Carta
(Esboço)
Lembro-me
agora que tenho de marcar um
encontro
contigo, num sítio em que ambos
nos possamos
falar, de facto, sem que nenhuma
das
ocorrências da vida venha
interferir
no que temos para nos dizer. Muitas
vezes me
lembrei de que esse sítio podia
ser, até, um
lugar sem nada de especial,
como um
canto de café, em frente de um espelho
que poderia
servir de pretexto
para
reflectir a alma, a impressão da tarde,
o último
estertor do dia antes de nos despedirmos,
quando é
preciso encontrar uma fórmula que
disfarce o
que, afinal, não conseguimos dizer.
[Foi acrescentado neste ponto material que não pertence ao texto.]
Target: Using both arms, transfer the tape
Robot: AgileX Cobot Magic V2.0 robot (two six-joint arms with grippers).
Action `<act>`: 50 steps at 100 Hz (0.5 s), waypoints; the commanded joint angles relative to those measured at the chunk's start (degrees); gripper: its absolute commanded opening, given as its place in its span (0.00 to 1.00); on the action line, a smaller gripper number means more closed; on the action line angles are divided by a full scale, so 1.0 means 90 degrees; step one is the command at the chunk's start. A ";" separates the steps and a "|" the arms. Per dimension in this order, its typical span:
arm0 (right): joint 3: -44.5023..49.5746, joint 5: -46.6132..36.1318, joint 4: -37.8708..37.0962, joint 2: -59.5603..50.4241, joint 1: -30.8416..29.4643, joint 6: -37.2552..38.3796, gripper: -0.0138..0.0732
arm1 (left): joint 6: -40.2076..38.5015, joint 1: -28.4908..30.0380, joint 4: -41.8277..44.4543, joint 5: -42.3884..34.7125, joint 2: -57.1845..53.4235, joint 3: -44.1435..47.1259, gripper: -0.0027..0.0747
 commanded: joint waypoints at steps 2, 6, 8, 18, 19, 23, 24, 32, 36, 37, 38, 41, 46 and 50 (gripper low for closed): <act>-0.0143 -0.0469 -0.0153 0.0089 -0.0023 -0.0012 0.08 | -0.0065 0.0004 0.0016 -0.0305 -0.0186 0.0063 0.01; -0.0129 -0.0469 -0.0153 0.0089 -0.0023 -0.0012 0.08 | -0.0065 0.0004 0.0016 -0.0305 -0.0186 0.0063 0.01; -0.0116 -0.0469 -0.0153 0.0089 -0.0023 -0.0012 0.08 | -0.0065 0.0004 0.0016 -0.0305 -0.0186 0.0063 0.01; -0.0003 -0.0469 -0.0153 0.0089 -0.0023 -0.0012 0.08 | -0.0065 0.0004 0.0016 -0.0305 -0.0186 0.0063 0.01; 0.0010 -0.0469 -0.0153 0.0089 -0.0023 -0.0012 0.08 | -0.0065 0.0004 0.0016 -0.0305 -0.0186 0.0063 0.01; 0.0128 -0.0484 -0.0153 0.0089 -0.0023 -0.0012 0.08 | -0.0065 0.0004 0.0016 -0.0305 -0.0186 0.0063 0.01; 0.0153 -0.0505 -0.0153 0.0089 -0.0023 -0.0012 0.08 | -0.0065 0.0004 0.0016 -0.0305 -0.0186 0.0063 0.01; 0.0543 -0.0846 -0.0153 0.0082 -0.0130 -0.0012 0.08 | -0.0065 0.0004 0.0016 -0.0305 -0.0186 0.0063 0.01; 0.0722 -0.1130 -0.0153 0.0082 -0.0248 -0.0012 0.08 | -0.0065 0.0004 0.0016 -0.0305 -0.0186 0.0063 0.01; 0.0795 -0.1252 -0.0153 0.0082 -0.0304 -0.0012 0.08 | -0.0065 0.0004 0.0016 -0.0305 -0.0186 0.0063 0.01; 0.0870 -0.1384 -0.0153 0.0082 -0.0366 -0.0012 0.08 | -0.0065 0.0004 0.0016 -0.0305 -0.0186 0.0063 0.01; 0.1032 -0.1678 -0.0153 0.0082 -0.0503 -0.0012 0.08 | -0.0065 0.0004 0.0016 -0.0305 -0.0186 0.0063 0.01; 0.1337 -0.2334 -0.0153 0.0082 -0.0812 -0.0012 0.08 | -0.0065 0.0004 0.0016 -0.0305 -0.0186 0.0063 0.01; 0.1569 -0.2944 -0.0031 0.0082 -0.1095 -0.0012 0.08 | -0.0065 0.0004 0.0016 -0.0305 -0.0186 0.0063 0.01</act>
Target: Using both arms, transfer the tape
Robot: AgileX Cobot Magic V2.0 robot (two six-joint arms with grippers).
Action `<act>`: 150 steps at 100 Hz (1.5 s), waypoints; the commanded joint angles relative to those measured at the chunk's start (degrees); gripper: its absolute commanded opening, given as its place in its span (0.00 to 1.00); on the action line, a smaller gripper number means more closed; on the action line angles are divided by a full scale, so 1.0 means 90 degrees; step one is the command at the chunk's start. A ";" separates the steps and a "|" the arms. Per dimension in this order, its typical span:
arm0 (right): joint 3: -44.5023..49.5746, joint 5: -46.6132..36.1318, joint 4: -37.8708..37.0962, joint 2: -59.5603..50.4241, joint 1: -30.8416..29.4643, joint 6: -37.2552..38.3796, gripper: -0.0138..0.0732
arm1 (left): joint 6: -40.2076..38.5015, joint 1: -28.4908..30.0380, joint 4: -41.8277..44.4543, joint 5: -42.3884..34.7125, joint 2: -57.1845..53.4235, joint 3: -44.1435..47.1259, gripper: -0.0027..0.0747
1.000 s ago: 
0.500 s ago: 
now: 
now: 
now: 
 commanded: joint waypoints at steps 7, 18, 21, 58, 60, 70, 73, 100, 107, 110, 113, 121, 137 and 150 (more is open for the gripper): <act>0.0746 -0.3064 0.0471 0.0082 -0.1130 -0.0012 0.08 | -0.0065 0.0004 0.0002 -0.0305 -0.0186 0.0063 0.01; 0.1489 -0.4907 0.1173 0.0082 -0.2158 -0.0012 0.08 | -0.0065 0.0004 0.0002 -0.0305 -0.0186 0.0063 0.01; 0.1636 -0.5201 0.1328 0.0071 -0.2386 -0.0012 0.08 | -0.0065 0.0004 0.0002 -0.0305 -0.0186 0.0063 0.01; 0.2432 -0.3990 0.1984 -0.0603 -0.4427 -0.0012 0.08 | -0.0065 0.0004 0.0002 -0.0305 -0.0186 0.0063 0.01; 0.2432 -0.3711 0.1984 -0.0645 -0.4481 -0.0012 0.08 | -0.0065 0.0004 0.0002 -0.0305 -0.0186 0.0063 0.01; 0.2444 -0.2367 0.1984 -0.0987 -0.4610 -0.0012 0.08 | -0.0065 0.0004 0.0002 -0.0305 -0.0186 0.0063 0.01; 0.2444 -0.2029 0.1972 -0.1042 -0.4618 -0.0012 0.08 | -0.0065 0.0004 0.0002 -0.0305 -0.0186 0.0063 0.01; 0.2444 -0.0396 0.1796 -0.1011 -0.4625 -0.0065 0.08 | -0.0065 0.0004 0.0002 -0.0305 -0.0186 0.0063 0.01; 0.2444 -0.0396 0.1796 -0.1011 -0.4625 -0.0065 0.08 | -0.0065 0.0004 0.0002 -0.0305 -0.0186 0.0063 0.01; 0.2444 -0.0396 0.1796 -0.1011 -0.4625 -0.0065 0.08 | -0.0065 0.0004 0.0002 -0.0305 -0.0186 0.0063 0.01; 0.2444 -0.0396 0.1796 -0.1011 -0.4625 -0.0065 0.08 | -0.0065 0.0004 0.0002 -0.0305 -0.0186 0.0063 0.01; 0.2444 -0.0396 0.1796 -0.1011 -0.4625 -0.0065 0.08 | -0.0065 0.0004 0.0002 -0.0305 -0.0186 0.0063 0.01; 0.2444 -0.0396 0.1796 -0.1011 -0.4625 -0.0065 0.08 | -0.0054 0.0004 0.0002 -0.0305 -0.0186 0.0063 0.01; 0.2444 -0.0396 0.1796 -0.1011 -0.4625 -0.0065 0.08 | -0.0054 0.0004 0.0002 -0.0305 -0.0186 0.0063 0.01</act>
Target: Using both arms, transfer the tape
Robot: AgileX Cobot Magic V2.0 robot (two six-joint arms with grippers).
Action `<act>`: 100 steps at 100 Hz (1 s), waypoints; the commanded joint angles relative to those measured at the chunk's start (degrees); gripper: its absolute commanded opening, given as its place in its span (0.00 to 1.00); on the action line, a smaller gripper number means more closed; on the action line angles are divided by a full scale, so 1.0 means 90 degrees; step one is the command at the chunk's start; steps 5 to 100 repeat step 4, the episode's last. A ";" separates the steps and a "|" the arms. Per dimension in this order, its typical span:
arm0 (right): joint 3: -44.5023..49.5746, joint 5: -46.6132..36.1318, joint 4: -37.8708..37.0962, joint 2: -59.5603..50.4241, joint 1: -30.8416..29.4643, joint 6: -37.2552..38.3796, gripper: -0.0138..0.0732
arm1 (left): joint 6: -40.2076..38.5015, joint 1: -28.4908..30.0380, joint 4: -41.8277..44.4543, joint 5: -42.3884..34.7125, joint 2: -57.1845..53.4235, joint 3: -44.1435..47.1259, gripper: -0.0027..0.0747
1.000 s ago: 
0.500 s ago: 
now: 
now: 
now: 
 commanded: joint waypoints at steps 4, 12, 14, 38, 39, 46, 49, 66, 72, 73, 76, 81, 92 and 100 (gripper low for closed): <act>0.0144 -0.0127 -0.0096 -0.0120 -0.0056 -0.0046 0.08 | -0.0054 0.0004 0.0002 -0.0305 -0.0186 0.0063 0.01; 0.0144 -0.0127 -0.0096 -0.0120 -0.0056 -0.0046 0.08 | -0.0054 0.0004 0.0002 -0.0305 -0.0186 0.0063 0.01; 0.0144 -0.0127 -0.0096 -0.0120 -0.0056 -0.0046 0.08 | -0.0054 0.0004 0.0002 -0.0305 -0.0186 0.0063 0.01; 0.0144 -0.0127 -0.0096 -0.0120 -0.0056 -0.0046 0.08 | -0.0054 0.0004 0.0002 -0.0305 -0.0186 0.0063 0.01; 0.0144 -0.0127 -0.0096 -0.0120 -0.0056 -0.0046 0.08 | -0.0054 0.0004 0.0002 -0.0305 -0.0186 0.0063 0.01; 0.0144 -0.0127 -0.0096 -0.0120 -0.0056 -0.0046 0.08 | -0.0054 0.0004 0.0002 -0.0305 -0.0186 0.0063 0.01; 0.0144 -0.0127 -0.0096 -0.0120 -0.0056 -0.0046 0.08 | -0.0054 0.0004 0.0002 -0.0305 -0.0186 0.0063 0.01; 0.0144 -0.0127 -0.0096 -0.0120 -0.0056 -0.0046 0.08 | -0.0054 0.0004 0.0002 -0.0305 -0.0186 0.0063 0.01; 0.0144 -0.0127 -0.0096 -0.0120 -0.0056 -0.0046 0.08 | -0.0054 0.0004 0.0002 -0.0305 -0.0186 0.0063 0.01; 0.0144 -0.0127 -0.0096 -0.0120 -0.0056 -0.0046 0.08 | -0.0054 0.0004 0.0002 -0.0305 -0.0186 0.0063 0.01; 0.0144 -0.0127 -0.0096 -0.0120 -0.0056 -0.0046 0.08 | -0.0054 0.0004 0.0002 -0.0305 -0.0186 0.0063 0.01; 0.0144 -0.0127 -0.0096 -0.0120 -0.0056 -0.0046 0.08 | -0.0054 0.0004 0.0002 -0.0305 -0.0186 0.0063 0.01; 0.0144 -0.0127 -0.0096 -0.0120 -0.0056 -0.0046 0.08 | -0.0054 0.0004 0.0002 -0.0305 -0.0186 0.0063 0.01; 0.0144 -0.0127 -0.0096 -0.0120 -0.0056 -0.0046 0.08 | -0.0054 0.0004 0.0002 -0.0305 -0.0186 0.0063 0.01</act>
É
que o amor
nem sempre é uma palavra de uso,
aquela que
permite a passagem à comunicação
mais exacta
de dois seres, a não ser que nos fale,
de súbito, o
sentido da despedida, e que cada um de nós
leve,
consigo, o outro, deixando atrás de si o próprio
ser, como se
uma troca de almas fosse possível
neste mundo.
Então, é natural que voltes atrás e
me peças:
«Vem comigo!», e devo dizer-te que muitas
vezes pensei
em fazer isso mesmo, mas era tarde,
isto é, a
porta tinha-se fechado até outro
dia, que é
aquele que acaba por nunca chegar, e então
as palavras
caem no vazio, como se nunca tivessem
sido
pensadas. No entanto, ao escrever-te para marcar
um encontro
contigo, sei que é irremediável o que temos
para dizer
um ao outro: a confissão mais exacta, que
é também a
mais absurda, de um sentimento; e, por
trás disso,
a certeza de que o mundo há-de ser outro no dia
seguinte,
como se o amor, de facto, pudesse mudar as cores
do céu, do
mar, da terra, e do próprio dia em que nos vamos
encontrar,
que há-de ser um dia azul, de verão, em que
o vento
poderá soprar do norte, como se fosse daí
que viessem,
nesta altura, as coisas mais precisas,
que são as
nossas: o verde das folhas e o amarelo
das pétalas,
o vermelho do sol e o branco dos muros.